RT: That’s a mystery to me. I would have bet against cassettes coming back. But, hey, I guess they’re back. Incredible. I don’t really understand that. But I do love vinyl, you know? It’s my go-to, my favorite media — something you can hold in your hand, which is great. You can hold a CD in your hand as well, but vinyl just sounds better to me. Just warmer, rounder, fatter. You know, you get an album, you take it home, you look at the cover and then hopefully there’d be a lot of information in there, which you’d read while you were listening to the album. It’s a good, long process. Also reading lyrics along with the album. I remember getting Sgt. Pepper. I think that was one of the first to actually print all the lyrics on the album, because they didn’t used to do that. Really, before that, I don’t think.

GM: The artwork is very special. You could tell with Queen, the album covers were important.

RT: Literally, they were vital.

GM: A question fans will want to know about besides writing a solo album: Why not new Queen material as well?

RT: What, to make a new album? Well, we talked about it, but I don’t know. We haven’t reached any massive agreement yet.

GM: I know, and Brian (May) is busy reissuing his solo stuff.

RT: Yes, he is. We did a song with Adam (Lambert ) in Nashville, actually. We never quite finished it. We didn’t feel it was quite right. Maybe one day.

GM: The material you’ve done on this solo album would be very welcomed by Freddie (Mercury). It’s very eclectic. It’s all-around well-rounded.

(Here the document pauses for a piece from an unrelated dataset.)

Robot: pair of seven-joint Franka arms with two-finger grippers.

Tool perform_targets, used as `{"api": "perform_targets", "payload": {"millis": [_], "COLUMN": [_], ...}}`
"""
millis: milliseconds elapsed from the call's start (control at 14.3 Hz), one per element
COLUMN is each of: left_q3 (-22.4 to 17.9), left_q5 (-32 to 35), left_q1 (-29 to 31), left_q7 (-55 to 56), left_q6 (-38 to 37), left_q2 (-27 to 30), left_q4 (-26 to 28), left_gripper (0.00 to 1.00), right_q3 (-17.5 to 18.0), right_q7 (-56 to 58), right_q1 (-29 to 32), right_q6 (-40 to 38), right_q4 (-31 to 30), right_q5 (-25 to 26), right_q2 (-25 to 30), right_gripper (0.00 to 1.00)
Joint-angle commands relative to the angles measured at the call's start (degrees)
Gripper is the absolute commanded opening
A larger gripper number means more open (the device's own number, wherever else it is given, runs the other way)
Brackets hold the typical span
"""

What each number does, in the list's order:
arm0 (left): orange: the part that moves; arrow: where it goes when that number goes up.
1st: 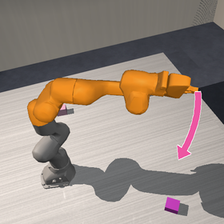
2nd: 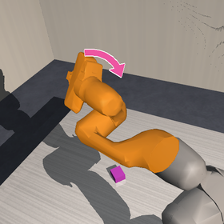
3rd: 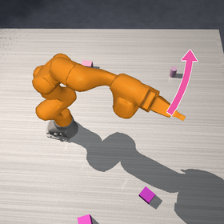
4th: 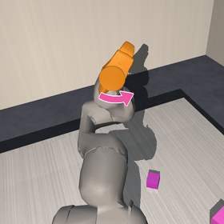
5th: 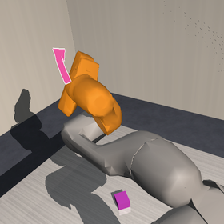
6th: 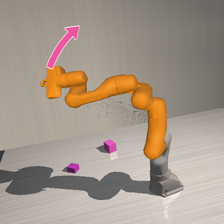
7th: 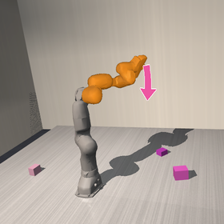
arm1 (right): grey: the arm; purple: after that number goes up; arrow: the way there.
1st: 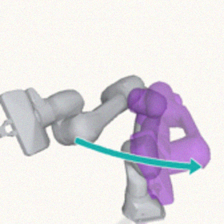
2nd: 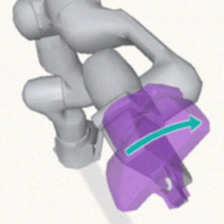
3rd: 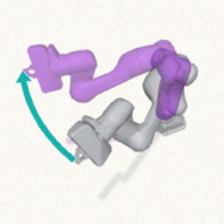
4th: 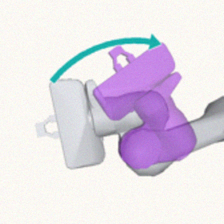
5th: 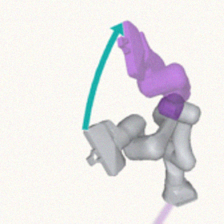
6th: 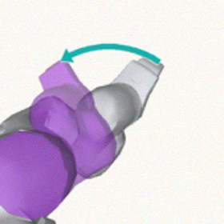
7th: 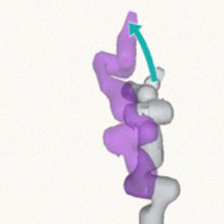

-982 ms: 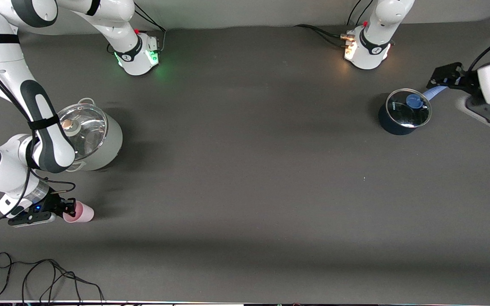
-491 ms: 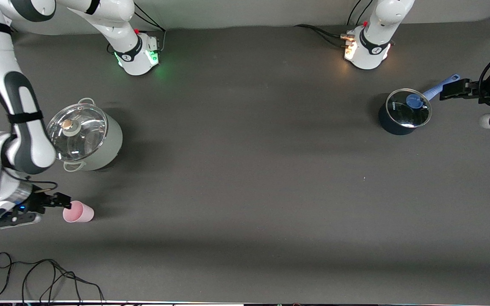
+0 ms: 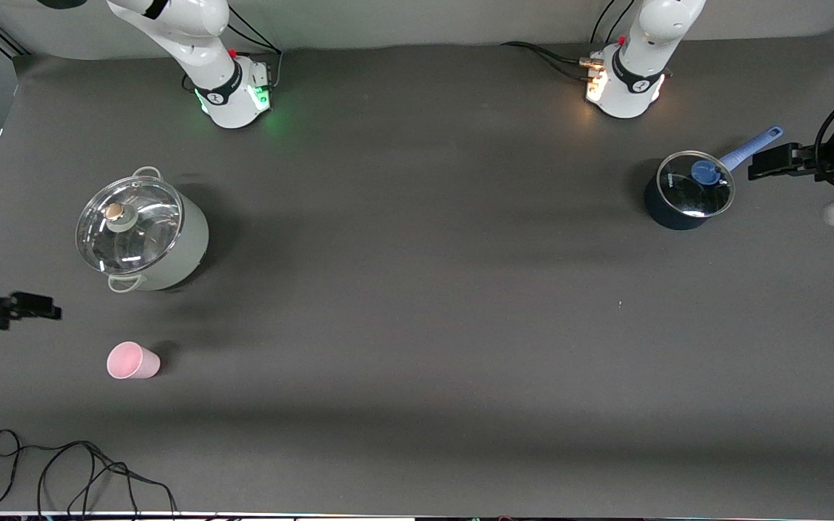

RT: Thank you. Well, that is very reassuring, actually. That’s nice to know. Because you just don’t know when you’re throwing something out there. You do not know how it’ll be received. It’s a lottery.

There are a lot of things that just have one kind of mood going. I mean, the great thing about The Beatles’ albums, it was always eclectic ... which is why we love them so much. We tried to vary our albums and make it, you know, not want one to sound like the track before.